In Conversation with David Shah

20th anniversary
type - in conversation
In Conversation
The Future Laboratory co-founders meet their one-time boss, Viewpoint publisher David Shah, and discuss the future of business travel, the value of insight in the age of Zoom and the future of futurists themselves…

Read an excerpt of the conversation below, or scroll down to watch the full Zoom video.

David Shah:      It’s a mess. Everyone asks me if I miss the travelling because I travel 300 days a year. And I have to say I don’t miss the day trips at all. But what I miss are the long-haul flights. I miss that kind of ‘fly to China’, ‘fly to India’ kind of story.

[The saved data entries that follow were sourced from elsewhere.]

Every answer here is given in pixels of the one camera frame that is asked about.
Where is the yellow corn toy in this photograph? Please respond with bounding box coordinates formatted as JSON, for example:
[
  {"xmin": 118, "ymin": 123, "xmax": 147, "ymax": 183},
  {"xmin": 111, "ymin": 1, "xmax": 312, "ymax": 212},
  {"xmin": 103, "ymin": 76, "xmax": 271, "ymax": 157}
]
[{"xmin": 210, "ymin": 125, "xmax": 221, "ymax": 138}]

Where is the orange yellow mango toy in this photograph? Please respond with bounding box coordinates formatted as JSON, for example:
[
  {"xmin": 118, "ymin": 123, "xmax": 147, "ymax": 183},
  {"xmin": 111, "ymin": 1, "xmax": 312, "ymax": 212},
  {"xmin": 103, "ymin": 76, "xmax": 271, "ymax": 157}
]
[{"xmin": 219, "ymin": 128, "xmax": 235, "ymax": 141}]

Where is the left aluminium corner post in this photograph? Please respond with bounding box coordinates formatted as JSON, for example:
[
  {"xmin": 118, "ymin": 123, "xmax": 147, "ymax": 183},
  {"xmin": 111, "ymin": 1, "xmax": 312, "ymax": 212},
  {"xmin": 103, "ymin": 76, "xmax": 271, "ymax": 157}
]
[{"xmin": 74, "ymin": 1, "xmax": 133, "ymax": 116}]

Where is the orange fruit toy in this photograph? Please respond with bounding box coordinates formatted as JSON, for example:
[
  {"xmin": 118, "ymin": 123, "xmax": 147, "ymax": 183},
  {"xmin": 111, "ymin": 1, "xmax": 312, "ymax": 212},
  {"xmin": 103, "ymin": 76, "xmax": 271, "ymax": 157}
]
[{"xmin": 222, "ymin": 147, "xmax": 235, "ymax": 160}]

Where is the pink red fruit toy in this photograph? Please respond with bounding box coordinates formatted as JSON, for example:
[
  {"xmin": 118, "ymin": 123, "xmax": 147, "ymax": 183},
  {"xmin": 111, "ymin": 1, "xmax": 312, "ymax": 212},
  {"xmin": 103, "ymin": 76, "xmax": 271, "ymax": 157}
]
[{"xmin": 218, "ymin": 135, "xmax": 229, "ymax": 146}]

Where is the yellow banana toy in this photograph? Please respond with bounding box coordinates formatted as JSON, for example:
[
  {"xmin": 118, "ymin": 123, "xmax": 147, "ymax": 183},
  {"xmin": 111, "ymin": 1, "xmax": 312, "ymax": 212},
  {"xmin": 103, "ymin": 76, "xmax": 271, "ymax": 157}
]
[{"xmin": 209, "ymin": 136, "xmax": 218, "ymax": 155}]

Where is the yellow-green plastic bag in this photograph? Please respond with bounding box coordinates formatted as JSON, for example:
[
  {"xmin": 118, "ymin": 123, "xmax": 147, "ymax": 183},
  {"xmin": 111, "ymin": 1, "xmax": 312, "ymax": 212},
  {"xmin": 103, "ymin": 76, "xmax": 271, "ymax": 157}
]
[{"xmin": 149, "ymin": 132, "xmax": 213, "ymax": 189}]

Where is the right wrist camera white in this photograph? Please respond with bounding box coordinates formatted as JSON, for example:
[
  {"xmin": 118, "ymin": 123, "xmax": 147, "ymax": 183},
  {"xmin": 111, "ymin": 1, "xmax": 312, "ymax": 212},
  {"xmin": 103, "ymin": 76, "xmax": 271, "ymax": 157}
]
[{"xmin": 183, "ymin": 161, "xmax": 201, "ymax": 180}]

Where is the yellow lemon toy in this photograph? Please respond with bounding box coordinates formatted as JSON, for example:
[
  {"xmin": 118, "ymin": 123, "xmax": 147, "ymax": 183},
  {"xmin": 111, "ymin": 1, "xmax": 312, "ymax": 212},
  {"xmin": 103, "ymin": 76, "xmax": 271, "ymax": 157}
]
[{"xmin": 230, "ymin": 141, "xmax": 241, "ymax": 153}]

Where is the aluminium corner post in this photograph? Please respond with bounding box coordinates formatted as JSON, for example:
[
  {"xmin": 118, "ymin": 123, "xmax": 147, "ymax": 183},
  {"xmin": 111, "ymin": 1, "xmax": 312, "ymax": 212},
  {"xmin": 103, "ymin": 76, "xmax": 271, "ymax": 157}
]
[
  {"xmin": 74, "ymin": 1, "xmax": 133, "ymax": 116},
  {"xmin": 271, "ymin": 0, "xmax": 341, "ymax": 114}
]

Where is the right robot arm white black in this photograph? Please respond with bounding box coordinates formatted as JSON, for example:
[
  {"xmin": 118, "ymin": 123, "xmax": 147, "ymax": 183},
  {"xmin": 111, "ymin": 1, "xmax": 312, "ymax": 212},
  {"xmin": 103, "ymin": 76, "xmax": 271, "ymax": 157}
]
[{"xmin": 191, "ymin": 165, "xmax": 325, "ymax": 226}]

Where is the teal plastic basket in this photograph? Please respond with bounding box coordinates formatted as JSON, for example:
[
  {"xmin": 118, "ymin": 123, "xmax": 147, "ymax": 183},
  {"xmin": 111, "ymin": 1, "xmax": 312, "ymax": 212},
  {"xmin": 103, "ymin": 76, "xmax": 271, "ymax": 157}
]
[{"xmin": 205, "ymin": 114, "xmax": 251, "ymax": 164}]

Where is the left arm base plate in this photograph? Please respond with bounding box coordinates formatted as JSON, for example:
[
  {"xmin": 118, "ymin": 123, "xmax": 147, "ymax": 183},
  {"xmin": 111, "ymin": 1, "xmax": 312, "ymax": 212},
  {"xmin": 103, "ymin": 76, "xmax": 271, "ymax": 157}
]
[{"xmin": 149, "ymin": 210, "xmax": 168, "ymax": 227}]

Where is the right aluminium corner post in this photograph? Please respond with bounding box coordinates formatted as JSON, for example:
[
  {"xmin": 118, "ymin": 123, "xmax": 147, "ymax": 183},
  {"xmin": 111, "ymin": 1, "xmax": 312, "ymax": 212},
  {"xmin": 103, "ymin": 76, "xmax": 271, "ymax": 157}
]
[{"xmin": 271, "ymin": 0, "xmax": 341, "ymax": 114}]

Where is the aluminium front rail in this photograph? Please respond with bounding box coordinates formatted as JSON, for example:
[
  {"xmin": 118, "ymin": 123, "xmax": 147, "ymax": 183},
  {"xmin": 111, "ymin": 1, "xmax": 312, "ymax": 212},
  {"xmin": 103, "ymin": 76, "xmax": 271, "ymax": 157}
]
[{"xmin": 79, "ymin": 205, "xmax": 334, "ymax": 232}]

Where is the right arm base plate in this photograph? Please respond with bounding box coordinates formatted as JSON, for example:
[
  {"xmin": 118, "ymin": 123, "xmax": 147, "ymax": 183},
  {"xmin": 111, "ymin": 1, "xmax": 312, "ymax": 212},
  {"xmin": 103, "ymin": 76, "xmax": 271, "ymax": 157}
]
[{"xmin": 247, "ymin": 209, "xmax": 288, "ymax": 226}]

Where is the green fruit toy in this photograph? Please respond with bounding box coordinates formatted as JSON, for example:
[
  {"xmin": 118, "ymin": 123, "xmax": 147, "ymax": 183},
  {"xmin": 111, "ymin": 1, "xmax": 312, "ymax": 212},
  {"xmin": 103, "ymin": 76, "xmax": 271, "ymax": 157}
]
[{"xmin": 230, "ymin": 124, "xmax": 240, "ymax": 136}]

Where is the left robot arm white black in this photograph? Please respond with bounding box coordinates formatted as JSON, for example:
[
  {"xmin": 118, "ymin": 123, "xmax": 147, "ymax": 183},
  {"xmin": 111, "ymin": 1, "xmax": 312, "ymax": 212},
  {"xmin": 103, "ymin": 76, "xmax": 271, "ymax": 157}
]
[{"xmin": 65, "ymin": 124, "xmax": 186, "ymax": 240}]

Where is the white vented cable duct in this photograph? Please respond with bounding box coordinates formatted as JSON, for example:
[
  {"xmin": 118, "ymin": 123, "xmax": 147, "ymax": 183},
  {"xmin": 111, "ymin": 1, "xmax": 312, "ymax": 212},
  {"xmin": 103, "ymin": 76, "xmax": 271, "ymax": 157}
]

Martin Raymond:      But that’s where I think you were doing a lot of your work. I remember your diaries and your notes. You remember, you would have really meticulous notes, probably done during those long-haul flights where you had the chance to think without being disturbed and were able to work and focus…

David:      …only without being disturbed and a lot of champagne flying around – high-flying inspired, you know. Chris was saying how few flights he has taken and how he is actually feeling better for not having all of that hassle.

Martin:      Chris was saying how few flights he has taken and how he is actually feeling better for not having all of that hassle.

David:      You know, I’m a typical idiot because I sort of got hooked by KLM’s loyalty club; I got to the highest level at Platinum Elite Life in 1994. I kind of felt guilty about supporting KLM (but) I don’t miss day trips, which are a lot of hassle, and Zoom, as you know, has changed a hell of a lot for everybody. So the airline business will never be the same again. Never.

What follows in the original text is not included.